Work instructions: Beneath this task are records; print exactly the stretch of them from the line with "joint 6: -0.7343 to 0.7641" through the line with "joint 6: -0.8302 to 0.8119", both ends included.
====== Provided records ======
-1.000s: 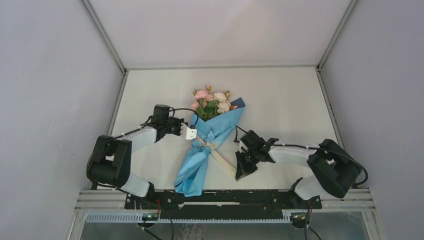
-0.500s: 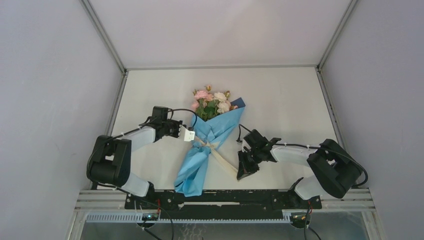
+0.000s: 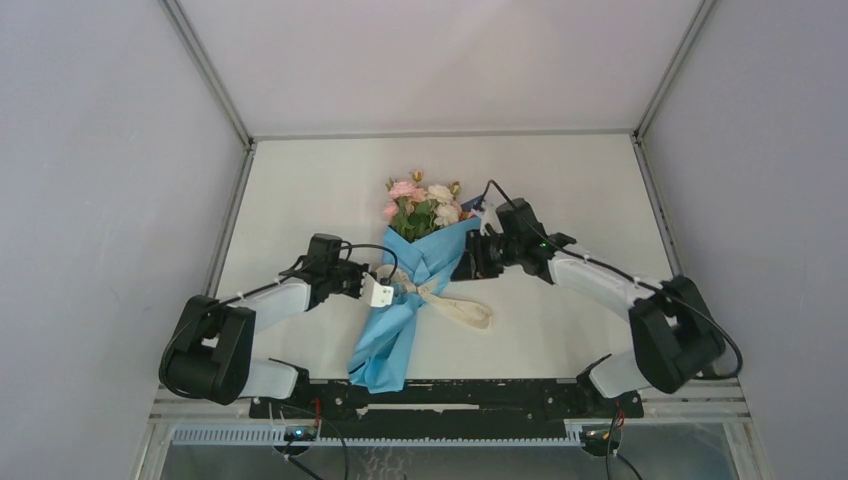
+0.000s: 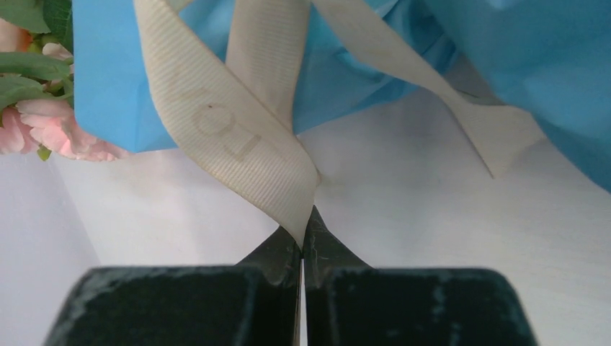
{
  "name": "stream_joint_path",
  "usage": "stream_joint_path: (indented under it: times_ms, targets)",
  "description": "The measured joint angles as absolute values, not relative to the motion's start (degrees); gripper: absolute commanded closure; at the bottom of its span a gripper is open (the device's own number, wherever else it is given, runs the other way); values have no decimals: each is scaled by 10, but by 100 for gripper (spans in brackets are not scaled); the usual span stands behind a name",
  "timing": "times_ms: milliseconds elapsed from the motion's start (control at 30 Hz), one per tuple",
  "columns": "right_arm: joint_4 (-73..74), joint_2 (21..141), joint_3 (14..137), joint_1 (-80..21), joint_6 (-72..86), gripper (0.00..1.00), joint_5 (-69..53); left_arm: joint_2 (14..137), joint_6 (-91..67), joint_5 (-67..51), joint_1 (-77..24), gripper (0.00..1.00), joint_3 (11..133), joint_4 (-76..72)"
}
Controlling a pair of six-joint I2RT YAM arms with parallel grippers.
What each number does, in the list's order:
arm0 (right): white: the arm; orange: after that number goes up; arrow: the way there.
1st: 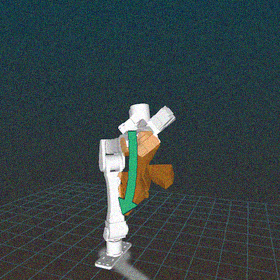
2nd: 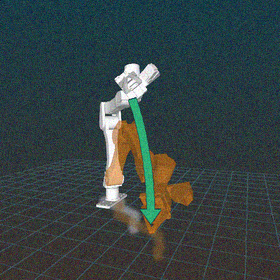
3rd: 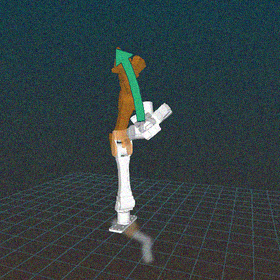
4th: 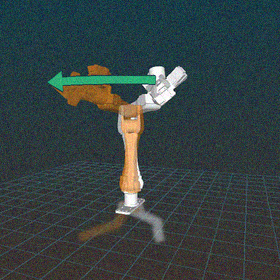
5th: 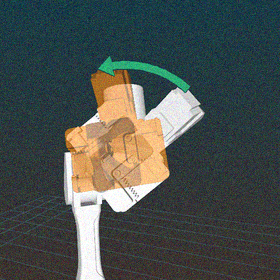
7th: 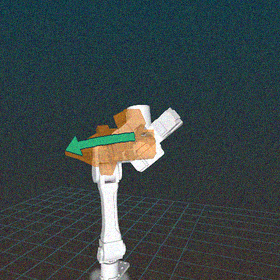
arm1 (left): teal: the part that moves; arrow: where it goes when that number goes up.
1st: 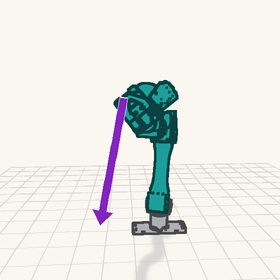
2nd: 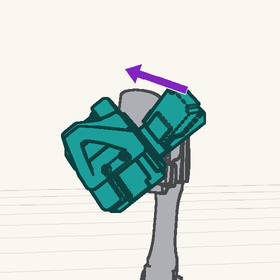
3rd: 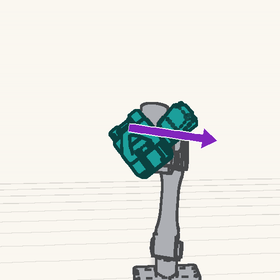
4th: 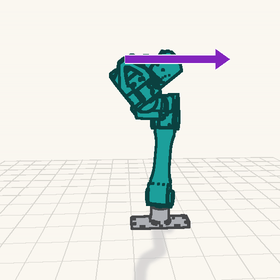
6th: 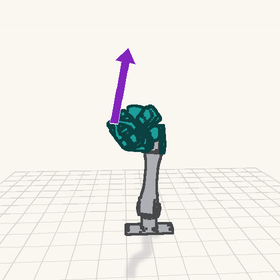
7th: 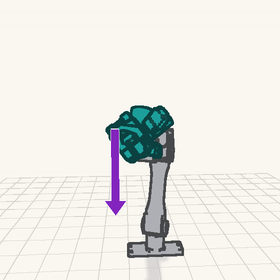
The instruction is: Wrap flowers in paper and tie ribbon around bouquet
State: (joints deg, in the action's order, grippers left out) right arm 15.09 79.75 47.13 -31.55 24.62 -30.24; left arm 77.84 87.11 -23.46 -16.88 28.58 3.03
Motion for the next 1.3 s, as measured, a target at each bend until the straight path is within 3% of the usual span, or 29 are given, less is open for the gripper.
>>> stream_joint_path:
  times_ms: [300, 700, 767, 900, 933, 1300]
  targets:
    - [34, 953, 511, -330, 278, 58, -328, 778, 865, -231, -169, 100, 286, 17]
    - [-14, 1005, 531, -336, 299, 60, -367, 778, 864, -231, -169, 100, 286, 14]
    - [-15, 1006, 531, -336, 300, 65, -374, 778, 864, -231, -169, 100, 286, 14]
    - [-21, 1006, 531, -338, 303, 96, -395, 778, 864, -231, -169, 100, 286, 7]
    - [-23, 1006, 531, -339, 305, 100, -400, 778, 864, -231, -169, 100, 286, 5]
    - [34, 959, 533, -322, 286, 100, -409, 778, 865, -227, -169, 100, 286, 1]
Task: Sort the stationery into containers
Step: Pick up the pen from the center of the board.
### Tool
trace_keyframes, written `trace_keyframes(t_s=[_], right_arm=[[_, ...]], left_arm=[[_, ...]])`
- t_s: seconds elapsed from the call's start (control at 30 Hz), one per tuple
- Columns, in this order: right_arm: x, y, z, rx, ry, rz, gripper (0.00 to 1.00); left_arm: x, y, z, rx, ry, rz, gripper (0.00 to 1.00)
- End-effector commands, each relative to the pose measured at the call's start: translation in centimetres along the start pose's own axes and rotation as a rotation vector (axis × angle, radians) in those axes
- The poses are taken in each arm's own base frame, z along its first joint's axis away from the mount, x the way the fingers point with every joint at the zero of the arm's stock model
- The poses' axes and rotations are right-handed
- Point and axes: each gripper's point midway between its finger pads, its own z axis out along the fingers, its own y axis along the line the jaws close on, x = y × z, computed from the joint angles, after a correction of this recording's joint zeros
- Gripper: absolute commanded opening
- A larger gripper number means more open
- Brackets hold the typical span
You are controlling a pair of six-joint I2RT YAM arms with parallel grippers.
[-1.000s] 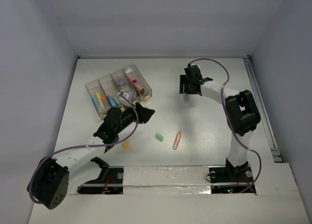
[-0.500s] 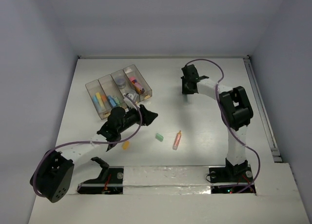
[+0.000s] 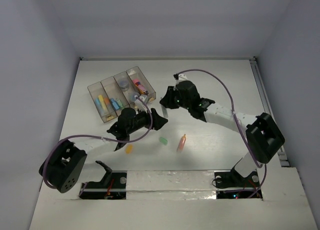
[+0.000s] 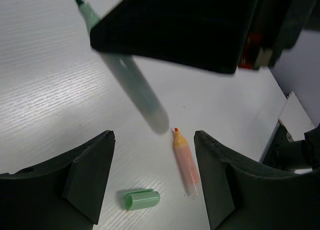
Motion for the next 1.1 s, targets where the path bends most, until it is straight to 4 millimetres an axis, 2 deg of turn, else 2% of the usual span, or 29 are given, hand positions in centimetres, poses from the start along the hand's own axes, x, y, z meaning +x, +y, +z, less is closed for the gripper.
trace_keyframes(t_s=[0.0,0.17,0.3,0.43,0.63,0.67,0.7,0.77,0.93,1.07], right_arm=[[0.6,3.2,-0.1,-0.129,-0.043,0.101,0.01],[1.8,3.9,-0.5,-0.157,-0.042,0.121,0.01],[1.7,4.1,-1.1,-0.180,-0.060,0.141,0.01],[1.7,4.2,-1.5,-0.193,-0.069,0.147,0.01],[1.8,4.6,-1.8,-0.211,-0.078,0.155,0.02],[1.8,4.6,-1.8,-0.208,-0.080,0.156,0.02],[1.8,4.5,-1.8,-0.207,-0.081,0.156,0.02],[1.9,4.4,-1.8,-0.202,-0.081,0.158,0.02],[1.6,4.2,-1.9,-0.191,-0.097,0.166,0.03],[0.9,3.9,-2.0,-0.171,-0.126,0.166,0.03]], left_arm=[[-3.3,-1.9,0.8,0.063,-0.104,0.022,0.61],[-3.2,-0.1,0.9,-0.022,-0.122,0.009,0.56],[-3.1,0.6,1.2,-0.056,-0.118,0.015,0.48],[-2.7,0.5,1.8,-0.037,-0.094,0.008,0.40],[-2.0,0.0,2.4,-0.007,-0.068,0.009,0.37],[-2.0,0.0,2.4,-0.004,-0.068,0.009,0.34],[-2.0,-0.1,2.4,0.000,-0.071,0.009,0.26],[-2.1,-0.3,2.4,0.011,-0.071,0.011,0.21],[-1.9,-1.3,2.4,0.067,-0.058,0.006,0.26],[-1.5,-1.7,2.6,0.094,-0.037,-0.001,0.39]])
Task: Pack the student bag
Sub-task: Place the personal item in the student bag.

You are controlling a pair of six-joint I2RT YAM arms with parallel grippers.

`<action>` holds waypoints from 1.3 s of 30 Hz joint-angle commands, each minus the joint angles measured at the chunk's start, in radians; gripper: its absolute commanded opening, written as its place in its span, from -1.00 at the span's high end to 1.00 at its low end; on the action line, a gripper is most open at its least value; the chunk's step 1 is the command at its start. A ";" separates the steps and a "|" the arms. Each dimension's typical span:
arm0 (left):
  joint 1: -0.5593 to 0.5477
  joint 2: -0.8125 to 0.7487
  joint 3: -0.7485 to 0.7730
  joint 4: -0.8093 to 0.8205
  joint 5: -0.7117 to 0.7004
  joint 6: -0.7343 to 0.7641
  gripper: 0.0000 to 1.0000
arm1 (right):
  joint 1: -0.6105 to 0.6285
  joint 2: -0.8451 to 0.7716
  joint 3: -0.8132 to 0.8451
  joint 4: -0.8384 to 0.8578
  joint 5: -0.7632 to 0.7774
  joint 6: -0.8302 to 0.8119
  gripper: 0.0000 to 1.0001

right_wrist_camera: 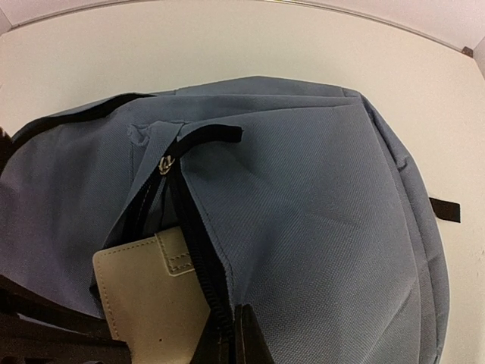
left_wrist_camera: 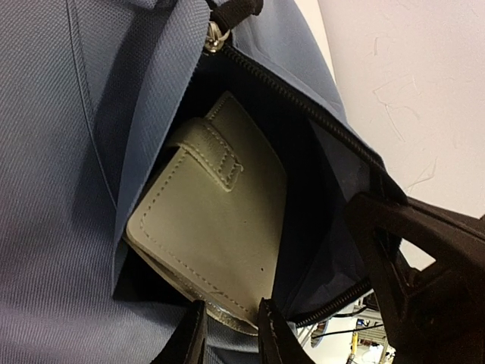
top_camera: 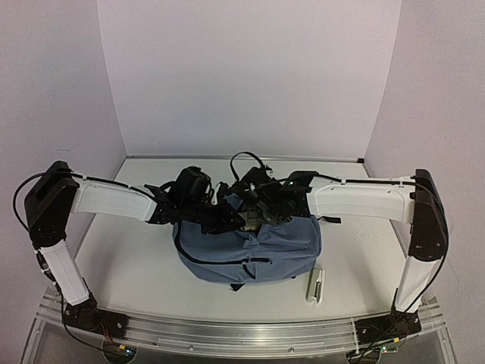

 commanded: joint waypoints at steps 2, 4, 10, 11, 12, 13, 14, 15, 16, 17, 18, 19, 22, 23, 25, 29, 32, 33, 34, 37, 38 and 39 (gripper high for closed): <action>-0.001 0.042 0.088 0.011 -0.004 0.026 0.59 | -0.007 -0.054 -0.013 0.041 0.013 0.002 1.00; -0.001 0.064 0.124 0.003 -0.010 0.038 0.60 | -0.007 -0.053 -0.018 0.043 0.010 0.007 1.00; -0.001 0.155 0.205 0.028 0.018 0.043 0.65 | -0.008 -0.059 -0.036 0.061 -0.003 0.029 1.00; -0.001 0.167 0.213 0.036 0.024 0.041 0.65 | -0.010 -0.061 -0.041 0.063 -0.004 0.034 1.00; -0.001 0.176 0.215 0.046 0.029 0.036 0.66 | -0.013 -0.063 -0.045 0.067 -0.007 0.038 1.00; -0.001 0.183 0.215 0.055 0.031 0.032 0.66 | -0.015 -0.065 -0.049 0.071 -0.011 0.041 1.00; -0.001 0.187 0.214 0.064 0.033 0.030 0.66 | -0.017 -0.066 -0.055 0.076 -0.015 0.045 1.00; -0.001 0.191 0.211 0.075 0.036 0.027 0.66 | -0.020 -0.068 -0.060 0.081 -0.019 0.048 1.00; -0.001 0.195 0.208 0.094 0.042 0.023 0.66 | -0.023 -0.069 -0.066 0.086 -0.024 0.051 1.00; -0.001 0.199 0.203 0.113 0.045 0.016 0.66 | -0.026 -0.072 -0.073 0.091 -0.029 0.054 1.00; -0.001 0.202 0.198 0.130 0.048 0.006 0.66 | -0.029 -0.075 -0.079 0.097 -0.033 0.058 1.00; -0.001 0.208 0.194 0.146 0.052 -0.002 0.66 | -0.032 -0.079 -0.085 0.102 -0.037 0.062 1.00; -0.003 0.229 0.196 0.173 0.057 -0.016 0.67 | -0.041 -0.091 -0.102 0.121 -0.056 0.066 1.00; -0.004 0.234 0.198 0.182 0.058 -0.020 0.67 | -0.044 -0.095 -0.108 0.127 -0.061 0.068 1.00; -0.007 0.248 0.206 0.197 0.061 -0.025 0.67 | -0.050 -0.102 -0.118 0.136 -0.071 0.073 1.00; -0.014 0.271 0.222 0.201 0.067 -0.028 0.67 | -0.057 -0.114 -0.133 0.151 -0.087 0.081 1.00; -0.015 0.275 0.222 0.206 0.066 -0.028 0.65 | -0.059 -0.122 -0.140 0.160 -0.095 0.083 1.00; -0.014 0.273 0.221 0.205 0.066 -0.026 0.62 | -0.061 -0.122 -0.141 0.161 -0.096 0.083 1.00; -0.015 0.266 0.219 0.200 0.060 -0.020 0.56 | -0.061 -0.124 -0.143 0.161 -0.095 0.084 1.00; -0.015 0.209 0.196 0.159 0.018 0.004 0.25 | -0.063 -0.132 -0.147 0.161 -0.089 0.089 1.00; -0.015 0.185 0.184 0.147 0.002 0.015 0.15 | -0.065 -0.138 -0.150 0.161 -0.085 0.090 1.00; -0.014 0.155 0.169 0.133 -0.010 0.026 0.06 | -0.068 -0.144 -0.153 0.161 -0.082 0.091 1.00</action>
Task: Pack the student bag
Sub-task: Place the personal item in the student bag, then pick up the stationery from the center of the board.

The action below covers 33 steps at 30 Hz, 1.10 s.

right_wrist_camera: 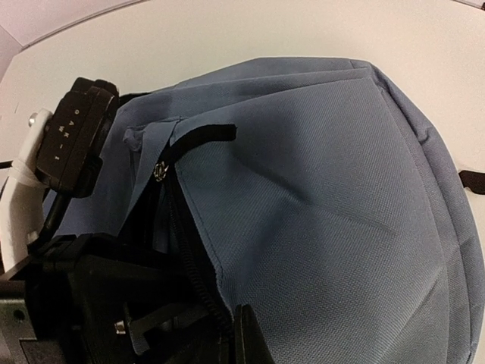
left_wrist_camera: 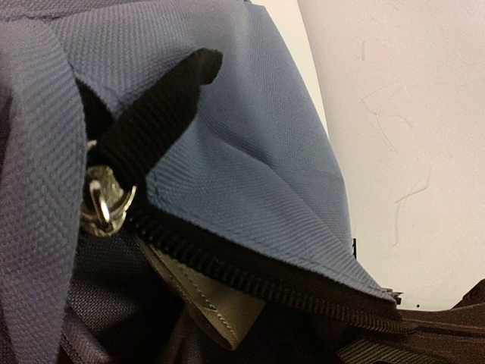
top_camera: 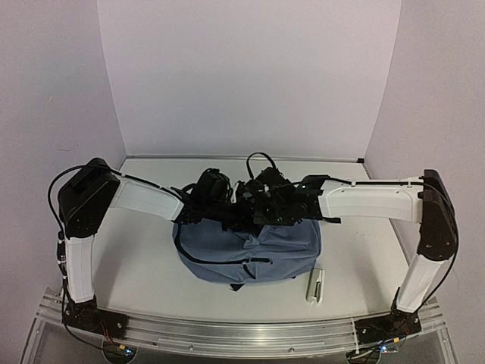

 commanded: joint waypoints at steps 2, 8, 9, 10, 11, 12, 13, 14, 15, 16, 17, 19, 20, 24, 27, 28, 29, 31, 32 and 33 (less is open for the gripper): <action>-0.006 -0.163 -0.041 -0.061 -0.070 0.065 -0.05 | -0.023 -0.082 -0.020 0.014 0.040 0.018 1.00; -0.006 -0.309 -0.165 -0.170 -0.133 0.069 -0.10 | -0.031 -0.078 -0.025 0.014 0.040 0.017 0.99; -0.006 -0.333 -0.187 -0.177 -0.144 0.066 -0.10 | -0.031 -0.074 -0.025 0.016 0.036 0.017 0.98; -0.006 -0.358 -0.200 -0.187 -0.157 0.065 -0.11 | -0.032 -0.072 -0.023 0.016 0.033 0.017 0.96; -0.006 -0.382 -0.217 -0.203 -0.174 0.066 -0.12 | -0.032 -0.070 -0.023 0.017 0.028 0.015 0.94; -0.006 -0.404 -0.228 -0.223 -0.195 0.068 -0.14 | -0.032 -0.070 -0.022 0.017 0.023 0.009 0.89; -0.006 -0.427 -0.239 -0.251 -0.218 0.071 -0.16 | -0.032 -0.071 -0.019 0.019 0.015 0.001 0.83; -0.005 -0.450 -0.244 -0.279 -0.238 0.076 -0.19 | -0.032 -0.076 -0.016 0.020 0.002 -0.013 0.78; -0.005 -0.472 -0.247 -0.309 -0.260 0.081 -0.23 | -0.031 -0.083 -0.013 0.022 -0.012 -0.026 0.72; -0.004 -0.493 -0.248 -0.339 -0.277 0.088 -0.27 | -0.032 -0.095 -0.012 0.023 -0.029 -0.042 0.65; -0.002 -0.514 -0.248 -0.363 -0.288 0.096 -0.31 | -0.031 -0.107 -0.012 0.024 -0.045 -0.058 0.56; 0.006 -0.548 -0.249 -0.394 -0.301 0.110 -0.38 | -0.031 -0.144 -0.016 0.025 -0.073 -0.088 0.33; 0.013 -0.562 -0.252 -0.403 -0.298 0.118 -0.40 | -0.030 -0.169 -0.022 0.025 -0.083 -0.098 0.23; 0.069 -0.596 -0.265 -0.406 -0.243 0.138 -0.52 | -0.031 -0.269 -0.061 0.024 -0.101 -0.112 -0.13; 0.118 -0.596 -0.267 -0.396 -0.178 0.140 -0.59 | -0.031 -0.345 -0.100 0.022 -0.125 -0.113 -0.36; 0.133 -0.597 -0.268 -0.394 -0.166 0.139 -0.61 | -0.031 -0.369 -0.122 0.016 -0.129 -0.105 -0.44; 0.142 -0.598 -0.270 -0.393 -0.161 0.138 -0.63 | -0.033 -0.394 -0.144 0.007 -0.130 -0.096 -0.54; 0.160 -0.609 -0.275 -0.399 -0.167 0.139 -0.66 | -0.040 -0.445 -0.206 -0.005 -0.143 -0.074 -0.65; 0.165 -0.615 -0.277 -0.402 -0.169 0.139 -0.68 | -0.053 -0.474 -0.248 -0.012 -0.154 -0.060 -0.70; 0.170 -0.622 -0.280 -0.406 -0.173 0.140 -0.69 | -0.069 -0.498 -0.287 -0.019 -0.166 -0.045 -0.73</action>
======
Written answer:
  joint 6: -0.7343 to 0.7641
  gripper: 0.0000 to 1.0000
arm1 (right):
  joint 1: -0.6105 to 0.6285
  joint 2: -0.8451 to 0.7716
  joint 3: -0.8132 to 0.8451
  joint 4: -0.8384 to 0.8578
  joint 5: -0.7632 to 0.7774
  joint 6: -0.8302 to 0.8119

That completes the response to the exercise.